• **Assigned task**:
Among the entries below, which lines include the string "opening"? Show each one.

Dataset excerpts
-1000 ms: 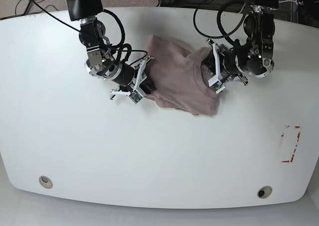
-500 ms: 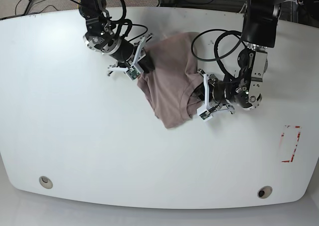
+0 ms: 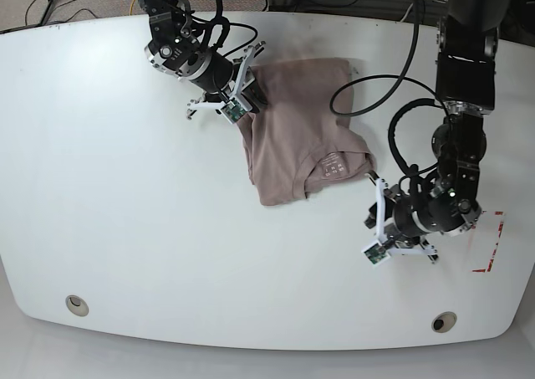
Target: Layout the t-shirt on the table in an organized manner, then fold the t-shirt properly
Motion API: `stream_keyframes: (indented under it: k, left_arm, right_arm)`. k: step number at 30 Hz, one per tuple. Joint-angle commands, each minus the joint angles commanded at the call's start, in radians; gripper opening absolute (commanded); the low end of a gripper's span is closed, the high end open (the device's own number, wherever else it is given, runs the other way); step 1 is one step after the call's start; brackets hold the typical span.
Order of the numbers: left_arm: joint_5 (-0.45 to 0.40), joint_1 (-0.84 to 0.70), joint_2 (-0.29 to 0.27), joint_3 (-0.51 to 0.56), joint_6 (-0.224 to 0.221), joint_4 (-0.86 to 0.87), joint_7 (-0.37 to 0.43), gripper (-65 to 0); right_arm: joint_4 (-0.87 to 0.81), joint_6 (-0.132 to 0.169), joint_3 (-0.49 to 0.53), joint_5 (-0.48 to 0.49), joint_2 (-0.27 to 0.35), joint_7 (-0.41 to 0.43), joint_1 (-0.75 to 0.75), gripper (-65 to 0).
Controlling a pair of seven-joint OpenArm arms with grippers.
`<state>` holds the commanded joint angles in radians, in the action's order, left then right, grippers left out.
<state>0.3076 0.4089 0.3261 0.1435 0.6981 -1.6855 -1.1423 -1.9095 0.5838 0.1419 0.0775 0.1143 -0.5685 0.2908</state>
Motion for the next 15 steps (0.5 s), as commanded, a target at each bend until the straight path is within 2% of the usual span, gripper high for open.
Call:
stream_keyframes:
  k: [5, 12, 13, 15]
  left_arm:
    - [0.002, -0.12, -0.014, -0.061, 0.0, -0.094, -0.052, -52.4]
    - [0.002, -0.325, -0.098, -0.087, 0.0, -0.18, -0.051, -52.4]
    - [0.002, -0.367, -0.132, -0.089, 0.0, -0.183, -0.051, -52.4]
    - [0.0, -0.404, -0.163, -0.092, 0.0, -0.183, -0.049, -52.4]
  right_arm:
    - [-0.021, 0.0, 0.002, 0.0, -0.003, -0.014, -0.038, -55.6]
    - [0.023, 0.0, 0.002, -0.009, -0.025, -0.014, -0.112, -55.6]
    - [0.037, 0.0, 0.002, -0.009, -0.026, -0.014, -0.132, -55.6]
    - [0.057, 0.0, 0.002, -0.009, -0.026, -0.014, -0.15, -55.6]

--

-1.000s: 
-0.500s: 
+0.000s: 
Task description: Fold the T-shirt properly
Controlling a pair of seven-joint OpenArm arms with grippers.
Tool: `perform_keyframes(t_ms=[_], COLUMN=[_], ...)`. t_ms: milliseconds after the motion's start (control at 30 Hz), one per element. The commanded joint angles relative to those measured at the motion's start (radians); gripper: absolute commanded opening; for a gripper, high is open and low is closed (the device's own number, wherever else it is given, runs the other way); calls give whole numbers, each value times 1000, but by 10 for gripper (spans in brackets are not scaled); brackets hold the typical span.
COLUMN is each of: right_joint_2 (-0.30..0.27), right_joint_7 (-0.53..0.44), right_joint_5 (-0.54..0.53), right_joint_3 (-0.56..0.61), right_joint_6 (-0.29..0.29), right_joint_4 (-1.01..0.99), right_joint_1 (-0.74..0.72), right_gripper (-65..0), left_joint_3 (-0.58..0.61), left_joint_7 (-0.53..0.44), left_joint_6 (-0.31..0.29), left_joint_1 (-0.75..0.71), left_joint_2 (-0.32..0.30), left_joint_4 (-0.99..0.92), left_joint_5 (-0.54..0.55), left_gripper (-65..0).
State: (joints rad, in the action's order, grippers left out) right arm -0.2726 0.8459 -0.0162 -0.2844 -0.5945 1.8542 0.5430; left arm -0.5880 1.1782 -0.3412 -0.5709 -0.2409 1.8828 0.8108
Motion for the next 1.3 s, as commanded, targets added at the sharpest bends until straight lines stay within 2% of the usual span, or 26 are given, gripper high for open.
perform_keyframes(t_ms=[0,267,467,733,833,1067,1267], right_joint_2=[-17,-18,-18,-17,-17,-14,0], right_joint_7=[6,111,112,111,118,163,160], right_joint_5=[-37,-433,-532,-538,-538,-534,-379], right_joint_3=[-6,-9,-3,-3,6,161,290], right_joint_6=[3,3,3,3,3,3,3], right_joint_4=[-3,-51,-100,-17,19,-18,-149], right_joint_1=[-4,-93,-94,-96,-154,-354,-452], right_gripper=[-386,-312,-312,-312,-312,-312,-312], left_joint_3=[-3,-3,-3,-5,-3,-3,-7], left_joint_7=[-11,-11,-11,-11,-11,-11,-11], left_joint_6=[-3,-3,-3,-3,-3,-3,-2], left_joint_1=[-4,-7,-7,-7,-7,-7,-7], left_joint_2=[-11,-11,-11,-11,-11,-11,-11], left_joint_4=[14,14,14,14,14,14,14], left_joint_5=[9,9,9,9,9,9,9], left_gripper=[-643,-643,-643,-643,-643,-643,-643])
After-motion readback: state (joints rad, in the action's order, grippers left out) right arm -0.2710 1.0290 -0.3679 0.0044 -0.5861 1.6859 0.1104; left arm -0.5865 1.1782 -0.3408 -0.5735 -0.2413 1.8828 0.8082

• **Solved problem**:
Motion API: `stream_keyframes: (indented under it: k, left_arm, right_arm)`. k: step number at 30 Hz, one per tuple. Joint-angle commands, each minus the joint angles commanded at the call's start, in radians; gripper opening absolute (commanded); the low end of a gripper's span is closed, the high end open (the device's own number, wherever else it is given, runs the other way); step 1 is one step after the call's start; brackets hold the typical span.
Tool: `perform_keyframes(t_ms=[_], COLUMN=[_], ...)`. t_ms: milliseconds after the motion's start (control at 30 Hz), one per element. The commanded joint angles relative to those measured at the motion's start (radians); gripper: absolute commanded opening; for a gripper, high is open and low is closed (the device's own number, wherever else it is given, runs the other way); calls give whole numbers, each value times 1000, but by 10 for gripper (spans in brackets are not scaled); brackets hold the typical span.

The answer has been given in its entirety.